CH: And we should be clear that most extradition hearings, all extradition hearings, are held in the--I believe the Westminster Court, but they've moved it to this high-security prison where there can only be 16 visitors.  And then I believe the press watches it through a live feed, is that correct?

JL: No.  They were some press tables, I read, on the floor and then there's a public gallery upstairs that has sixteen public and six family members, so there were about twenty-two people there.  And it is technically still the Westminster Magistrates' Court, but it's meeting in the building of Woolwich Crown Court, which is right on the grounds of Belmarsh prison, Woolwich Crown Court.  That's right.  That's no accident either, obviously.
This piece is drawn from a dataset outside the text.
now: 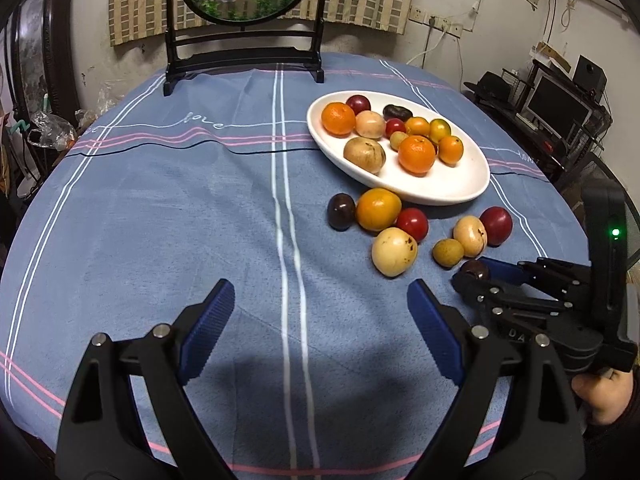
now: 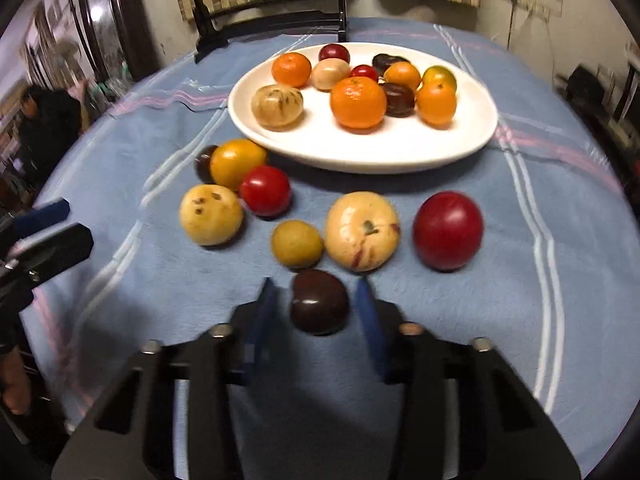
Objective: Organize fruits
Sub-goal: 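Grasp a dark brown round fruit with the right gripper, then grasp a spotted pale yellow fruit with the left gripper while the right holds the dark fruit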
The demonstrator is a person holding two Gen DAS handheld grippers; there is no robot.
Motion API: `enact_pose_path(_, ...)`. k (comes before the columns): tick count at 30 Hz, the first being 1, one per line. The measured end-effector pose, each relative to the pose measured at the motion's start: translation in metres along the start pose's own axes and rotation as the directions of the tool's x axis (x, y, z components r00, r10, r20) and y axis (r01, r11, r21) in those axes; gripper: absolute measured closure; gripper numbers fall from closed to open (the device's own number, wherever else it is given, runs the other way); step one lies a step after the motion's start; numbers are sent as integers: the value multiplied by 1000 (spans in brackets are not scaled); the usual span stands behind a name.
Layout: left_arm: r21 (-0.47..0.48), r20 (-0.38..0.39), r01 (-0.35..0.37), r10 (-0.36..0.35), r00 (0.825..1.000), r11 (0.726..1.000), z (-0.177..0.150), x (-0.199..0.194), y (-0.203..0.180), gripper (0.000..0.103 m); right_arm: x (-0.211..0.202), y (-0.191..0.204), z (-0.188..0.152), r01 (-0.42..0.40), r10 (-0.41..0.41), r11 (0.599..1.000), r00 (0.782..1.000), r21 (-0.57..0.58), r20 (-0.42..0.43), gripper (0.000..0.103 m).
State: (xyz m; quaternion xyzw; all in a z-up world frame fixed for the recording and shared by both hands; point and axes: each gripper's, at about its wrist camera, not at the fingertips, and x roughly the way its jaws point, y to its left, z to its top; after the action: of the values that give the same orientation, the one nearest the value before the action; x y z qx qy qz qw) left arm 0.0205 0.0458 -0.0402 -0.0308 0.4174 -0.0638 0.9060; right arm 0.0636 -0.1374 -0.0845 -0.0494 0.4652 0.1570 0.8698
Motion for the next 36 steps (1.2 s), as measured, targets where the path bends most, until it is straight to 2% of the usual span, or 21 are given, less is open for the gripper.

CH: Right.  Thanks.  When we come back, we'll continue our conversation about Julian Assange's extradition hearing with the Editor of Consortium News, Joe Lauria.  Welcome back to On Contact.  We continue our conversation about the US efforts to extradite Julian Assange with the Editor of Consortium News, Joe Lauria.  So Joe, the US--the prosecutor, on behalf of the United States, opened his statement addressing the press for an hour really with no legal argument.  He was talking directly to the media and quite openly admitted such he said that it's not true that mainstream outlets like The New York Times or The Guardian were threatened with the same kind of charges that Julian Assange was threatened with for publishing cables and the names of informants with cultivating Manning, all of which was not true, as--in computer hacking.  He then read out a series of articles from the mainstream media attacking Julian Assange essentially to, I think, bring the media over to his side.  And then the magistrate, Baraitser, questioned the prosecution, in particular the claim that newspapers were not in the same position as Assange i.e. aiding or abetting Chelsea Manning in getting the material.  And brought up the British 1989 Official Secrets Act, which says that it--merely obtaining or publishing any government secret was an offense, and this caught Lewis off-guard.  And he ended up essentially completely contradicting what he had said before agreeing with the judge and that Assange was liable for extradition whether or not he had aided and abetted Manning.  And then Lewis went on to add that any journalist or any publication that printed the Official Secrets would also be committed an offense.  I found out a, kind of, fascinating moment in the trial and wondered if you could comment about that.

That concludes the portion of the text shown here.